The study found that irrespective of the studied countries, household living arrangements influence contraceptive method use- contraceptive acceptance is less among women from households with husband and other family members excluding MIL. Co-residence with MIL is associated with higher use of modern spacing method, modern limiting method, and traditional method in India, and modern spacing method use in Nepal and Bangladesh. The results suggest strengthening country-specific family planning programs to ensure informed contraceptive choices in an enabling household environment. Programs proved to improve contraceptive decision making and use among women by addressing concerns of MIL or engaging them in the program may be scaled up to enhance informed contraceptive use.. Irrespective of countries, the use of contraceptives is less among households with husbands and other family members excluding MIL. As an experienced aged female household member, MIL plays a crucial role in DIL contraceptive choice and utilizations, as contraceptives still consider a women’s subject in selected South Asian countries. So, the grassroots-level health workers should identify those households without MIL and give extra attention to them in respect of contraceptive use. This will improve the use of contraceptive use among those households.

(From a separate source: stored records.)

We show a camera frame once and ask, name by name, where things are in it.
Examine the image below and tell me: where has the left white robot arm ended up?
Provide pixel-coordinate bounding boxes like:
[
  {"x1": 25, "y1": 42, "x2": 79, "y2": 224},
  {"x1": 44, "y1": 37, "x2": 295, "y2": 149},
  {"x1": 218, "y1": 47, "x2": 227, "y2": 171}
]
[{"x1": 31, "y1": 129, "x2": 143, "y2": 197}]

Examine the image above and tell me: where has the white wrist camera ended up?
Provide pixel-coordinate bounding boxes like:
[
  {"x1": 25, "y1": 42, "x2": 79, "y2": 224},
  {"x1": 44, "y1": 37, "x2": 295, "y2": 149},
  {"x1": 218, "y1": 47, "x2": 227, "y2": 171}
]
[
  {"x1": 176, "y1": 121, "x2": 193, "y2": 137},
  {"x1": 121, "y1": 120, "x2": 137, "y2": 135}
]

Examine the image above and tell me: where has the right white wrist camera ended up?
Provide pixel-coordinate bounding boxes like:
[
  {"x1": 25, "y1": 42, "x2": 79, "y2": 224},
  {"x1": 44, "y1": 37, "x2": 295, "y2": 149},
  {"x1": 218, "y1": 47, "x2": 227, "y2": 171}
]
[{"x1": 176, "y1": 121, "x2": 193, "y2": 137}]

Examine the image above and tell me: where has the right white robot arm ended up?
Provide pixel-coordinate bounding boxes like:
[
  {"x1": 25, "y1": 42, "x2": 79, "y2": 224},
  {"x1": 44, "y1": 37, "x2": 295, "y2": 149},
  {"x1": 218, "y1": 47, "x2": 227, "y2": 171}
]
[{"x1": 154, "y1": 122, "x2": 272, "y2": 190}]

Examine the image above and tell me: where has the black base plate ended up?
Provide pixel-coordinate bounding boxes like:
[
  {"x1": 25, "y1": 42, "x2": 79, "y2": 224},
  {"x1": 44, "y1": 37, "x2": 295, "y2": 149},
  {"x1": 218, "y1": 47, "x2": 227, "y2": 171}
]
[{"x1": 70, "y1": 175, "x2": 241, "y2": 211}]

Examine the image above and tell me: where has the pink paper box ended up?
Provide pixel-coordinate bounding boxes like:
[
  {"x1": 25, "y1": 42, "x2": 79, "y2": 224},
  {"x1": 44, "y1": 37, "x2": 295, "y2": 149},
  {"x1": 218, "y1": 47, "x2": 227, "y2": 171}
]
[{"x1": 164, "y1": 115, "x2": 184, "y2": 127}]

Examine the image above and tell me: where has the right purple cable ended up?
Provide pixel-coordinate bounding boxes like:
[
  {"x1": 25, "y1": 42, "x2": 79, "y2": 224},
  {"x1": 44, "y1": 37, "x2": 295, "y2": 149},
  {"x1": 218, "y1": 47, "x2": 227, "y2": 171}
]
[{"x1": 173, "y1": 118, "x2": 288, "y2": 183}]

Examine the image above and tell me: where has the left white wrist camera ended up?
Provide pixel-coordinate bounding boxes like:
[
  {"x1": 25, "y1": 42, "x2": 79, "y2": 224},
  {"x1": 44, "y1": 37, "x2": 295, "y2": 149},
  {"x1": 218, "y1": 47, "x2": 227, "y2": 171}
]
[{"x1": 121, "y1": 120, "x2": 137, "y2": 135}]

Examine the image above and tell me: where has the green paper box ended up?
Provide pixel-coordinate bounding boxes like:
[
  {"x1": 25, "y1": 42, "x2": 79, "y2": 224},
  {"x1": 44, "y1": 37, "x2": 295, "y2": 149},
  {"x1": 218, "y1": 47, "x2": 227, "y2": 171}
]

The study has some methodological limitations. The study is based on cross-sectional data, thus, limiting any causal association between household living arrangements and contraceptive use. There is a possibility of socio-cultural and contextual factors influencing the contraceptive method use, which this study could not consider due to a lack of data. Despite these limitations, the study’s strengths are that the findings are based on large-scale, nationally representative samples chosen using a robust sampling design. Thus, the results are contemporary and relevant. The results contribute to the existing scanty evidence on the role of MIL in DIL’s contraceptive use in South Asia.

Conclusion

The study concludes that the living arrangement of the women, especially co-residence with MIL, is associated with the contraceptive method used in South Asia. The MIL continues to influence the contraceptive method used by the DIL, albeit country-specific method choice. The study suggests family planning program to cover MIL for enhancing their understanding on the benefits of contraceptive use and modifying norms around fertility. Strengthening the interaction between the grassroots level health workers and the MIL, enhancing social network of DIL may help informed choice and enhance the use of modern spacing methods. Women’s family planning demands met with modern contraception, and informed contraceptive choices, must also be achieved to reach the 2030 Agenda for Sustainable Development.